The Democrats would certainly be entitled to call on President Bush to advise the public in the matter. Using political language, it's his war, not the Democrats' war, and the costs of it should be his to apportion. The administration has made no public accounting of the cost of the war framed in this language. Candidate Kerry could seek to reorient the whole question by telling us what we have forfeited on account of the war -- more health care, education, job creation and America-building. But he can't do this effectively without first telling us how to do away with the war in Iraq and its attendant implications. To talk about raising taxes on the wealthy may be effective boob bait, but it leaves unanswered the question of how to finance national defense operations.
President Bush can try to skim over the question much as President Reagan did. If the economy grows, so do tax returns at current levels. But Mr. Bush has to take a very deep draught of optimism to explain how we are going to alter the current forecasts, other than by inflation. The debt is at $7 trillion and is projected, in 10 years, to be at $9 trillion. That figure can only be attenuated by a relative rise in income, over against outlays. Or -- by inflation, which, whatever its incidental benefits, is the surest enemy of stable growth and an impartial reward to savings and enterprise.

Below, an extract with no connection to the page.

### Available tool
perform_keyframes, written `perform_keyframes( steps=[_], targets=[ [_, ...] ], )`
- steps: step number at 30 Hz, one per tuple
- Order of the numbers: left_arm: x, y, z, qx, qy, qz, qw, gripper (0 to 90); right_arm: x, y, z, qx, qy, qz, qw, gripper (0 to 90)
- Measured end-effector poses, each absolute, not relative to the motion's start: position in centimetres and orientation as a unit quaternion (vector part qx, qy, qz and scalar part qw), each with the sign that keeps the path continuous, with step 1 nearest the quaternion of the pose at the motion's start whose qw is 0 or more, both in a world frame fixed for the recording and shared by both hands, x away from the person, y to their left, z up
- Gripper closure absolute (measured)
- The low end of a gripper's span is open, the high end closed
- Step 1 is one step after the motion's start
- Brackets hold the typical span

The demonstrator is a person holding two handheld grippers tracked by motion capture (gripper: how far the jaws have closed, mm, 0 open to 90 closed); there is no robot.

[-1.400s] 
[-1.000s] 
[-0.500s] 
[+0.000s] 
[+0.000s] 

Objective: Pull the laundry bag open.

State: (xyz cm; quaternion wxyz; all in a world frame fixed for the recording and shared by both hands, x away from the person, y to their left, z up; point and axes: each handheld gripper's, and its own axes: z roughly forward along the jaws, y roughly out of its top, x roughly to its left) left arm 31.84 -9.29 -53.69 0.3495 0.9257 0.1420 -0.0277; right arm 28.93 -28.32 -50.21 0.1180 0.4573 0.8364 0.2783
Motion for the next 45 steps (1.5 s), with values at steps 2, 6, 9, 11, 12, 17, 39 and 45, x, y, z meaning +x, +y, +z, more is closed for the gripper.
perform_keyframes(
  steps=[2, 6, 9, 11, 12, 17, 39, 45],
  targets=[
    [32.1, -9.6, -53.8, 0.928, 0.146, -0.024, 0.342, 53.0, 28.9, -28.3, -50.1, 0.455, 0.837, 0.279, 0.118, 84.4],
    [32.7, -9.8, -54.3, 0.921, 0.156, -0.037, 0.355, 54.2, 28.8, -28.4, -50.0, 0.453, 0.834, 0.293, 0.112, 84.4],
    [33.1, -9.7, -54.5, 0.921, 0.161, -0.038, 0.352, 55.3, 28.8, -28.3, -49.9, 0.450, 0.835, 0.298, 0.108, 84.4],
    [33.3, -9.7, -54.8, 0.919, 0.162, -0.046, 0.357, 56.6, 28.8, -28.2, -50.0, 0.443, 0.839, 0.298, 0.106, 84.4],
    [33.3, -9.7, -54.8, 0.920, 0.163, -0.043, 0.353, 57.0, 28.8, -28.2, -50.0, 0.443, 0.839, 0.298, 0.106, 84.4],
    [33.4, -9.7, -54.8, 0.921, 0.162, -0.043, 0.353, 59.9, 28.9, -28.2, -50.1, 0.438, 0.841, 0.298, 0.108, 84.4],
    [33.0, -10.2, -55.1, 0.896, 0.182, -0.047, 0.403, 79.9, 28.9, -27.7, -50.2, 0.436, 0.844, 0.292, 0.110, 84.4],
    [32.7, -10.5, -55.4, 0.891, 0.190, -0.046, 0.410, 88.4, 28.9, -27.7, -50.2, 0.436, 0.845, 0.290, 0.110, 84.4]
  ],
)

The administration isn't in a position to establish absolutely that the tax relief for the wealthy generated more for the economy than the amount of that tax relief. Mr. Bush profoundly believes that this is so, and practitioners of supply-side economics accept this as a doctrinal matter. But Mr. Bush has to arrive prepared to cope with the immediate appeal of Candidate Kerry's call for more taxes for the wealthy. This is not easy to do, because the imagination tends to freeze when higher taxes on the rich are pleaded. In the good old days we could begin our thinking the other way around, not by saying that the tax cuts help or hurt, but by saying simply: The money is theirs, not ours. So think of something else.
Mr. Bush has some fine writers on his staff. Add this one to their special challenges.